= Minus One (short story) =

Short story by J. G. Ballard

"Minus One" is a short story by British author J. G. Ballard; it was first published in the June 1963 edition of Science Fantasy (Volume 20, Number 59). It was later reprinted in the 1967 collection The Disaster Area, and then later in the larger The Complete Short Stories of J. G. Ballard: Volume 1 anthology (2006).

==Plot summary==
"Minus One" is set in Green Hill Asylum, whose motto is "There is a Green Hill Far, Far Away". It provides a private prison where the rich can incarcerate "miscreant or unfortunate relatives whose presence would otherwise be a burden or embarrassment". Security rather than treatment comes first and the asylum boasted that no-one had ever escaped, that is until the disappearance of a patient called Hinton.

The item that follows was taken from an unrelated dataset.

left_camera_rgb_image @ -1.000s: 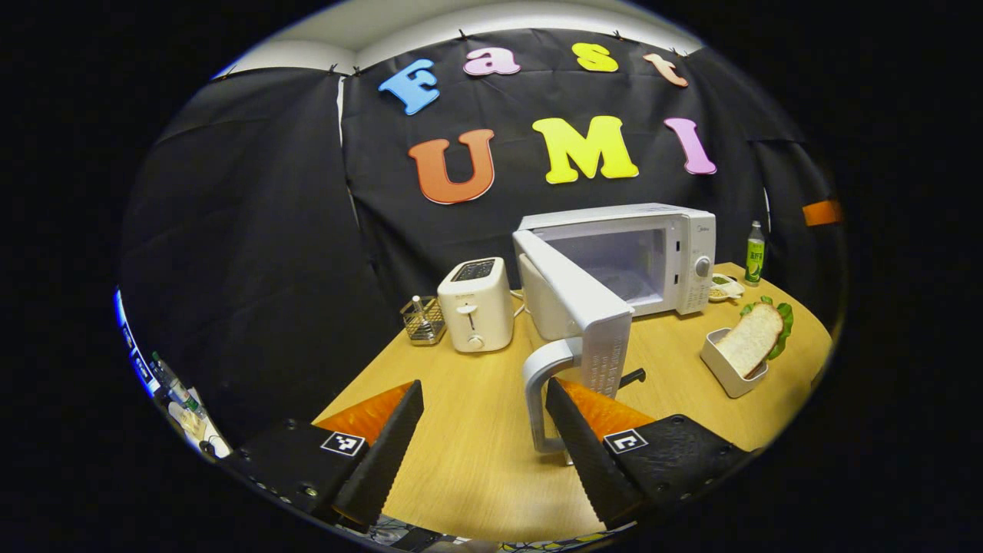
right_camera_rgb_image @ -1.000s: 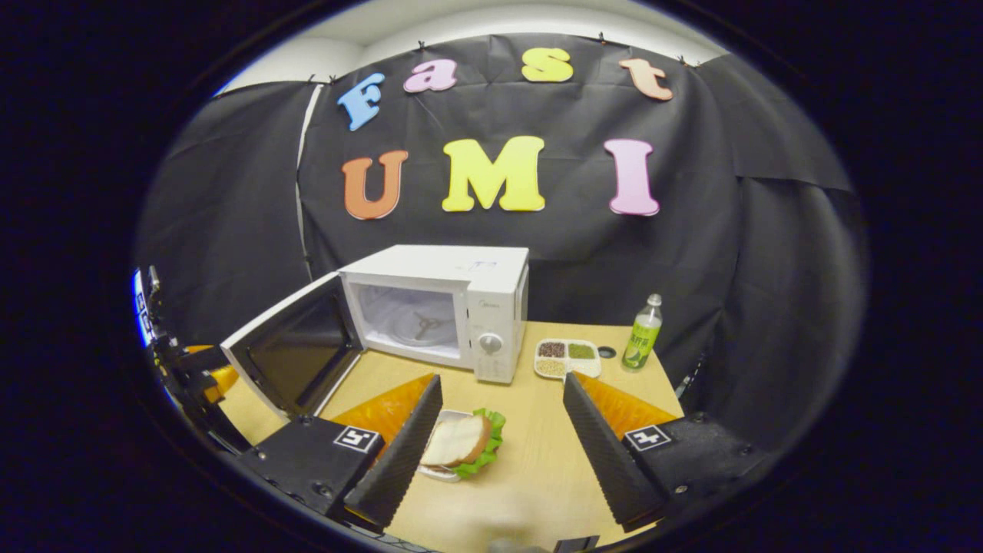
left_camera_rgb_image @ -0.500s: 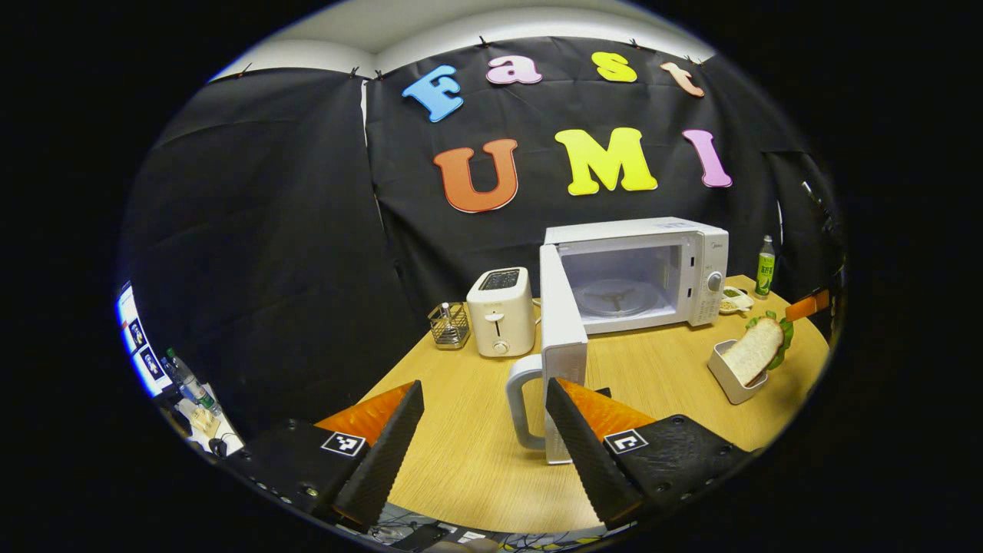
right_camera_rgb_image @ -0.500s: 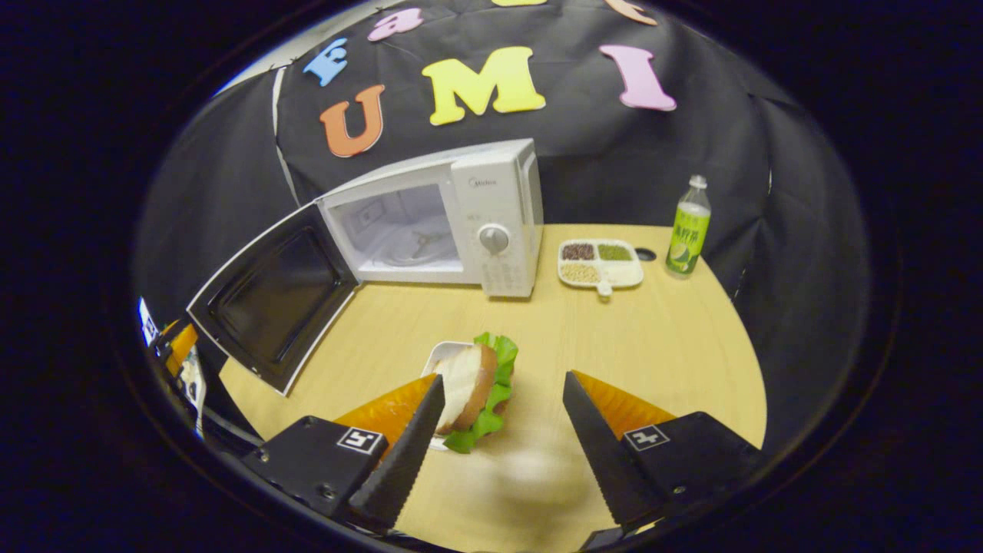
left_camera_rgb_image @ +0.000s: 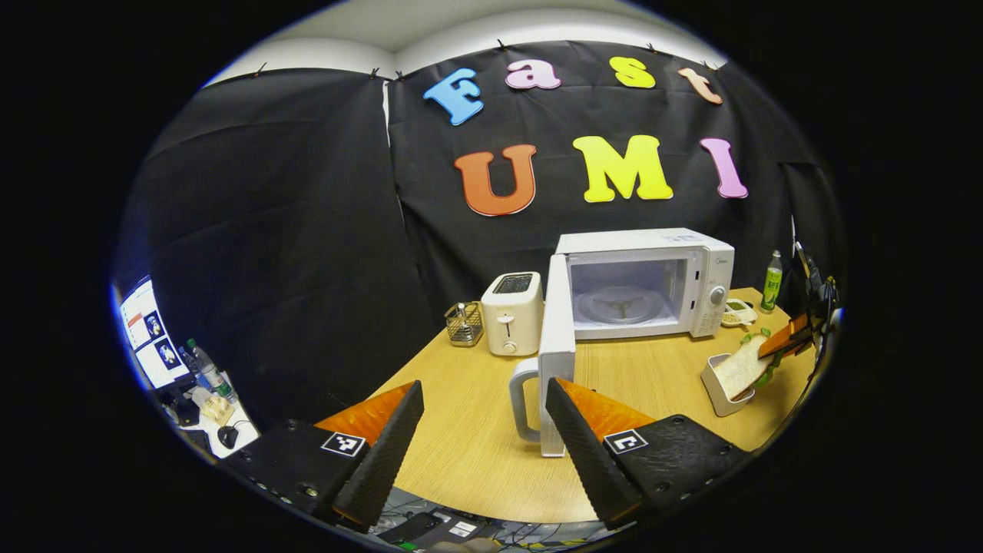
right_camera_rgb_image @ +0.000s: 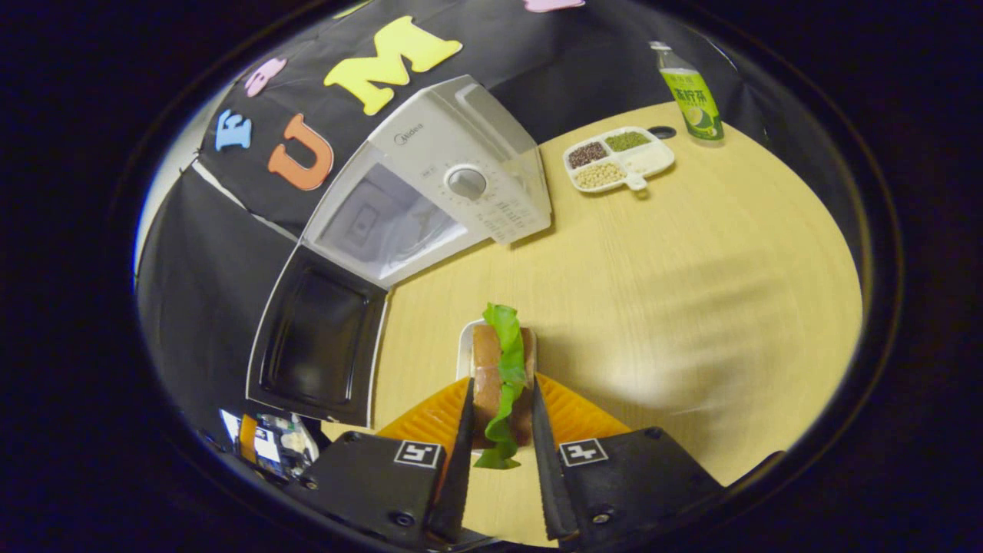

Thorough searches are conducted and staff questioned but no trace of him can be found. Dr. Mellinger, the director of the asylum leads the investigation and it transpires that nobody can remember much about him at all. Dr Mellinger realises that the patients are not being treated as individuals and decides that from then on the regime of Green Hill will change to take more interest in the individual. Still the disappearance of Hinton remains unexplained; Dr. Mellinger looks at Hinton's file and realises that it is the only evidence of him ever having existed. Fortuitously the file is then "lost" and the director announces that the disappearance was an administrative error and that Hinton had never really existed. All are happy until a visitor arrives at the hospital to see her husband. It is Mrs Hinton. As she is obviously suffering from delusions in need of treatment she is forcibly admitted as the story ends on the phrase "minus two".

==Film adaptation==
In 1991 it was made into a short film by Simon Brooks, first shown at the Viareggio Film Festival.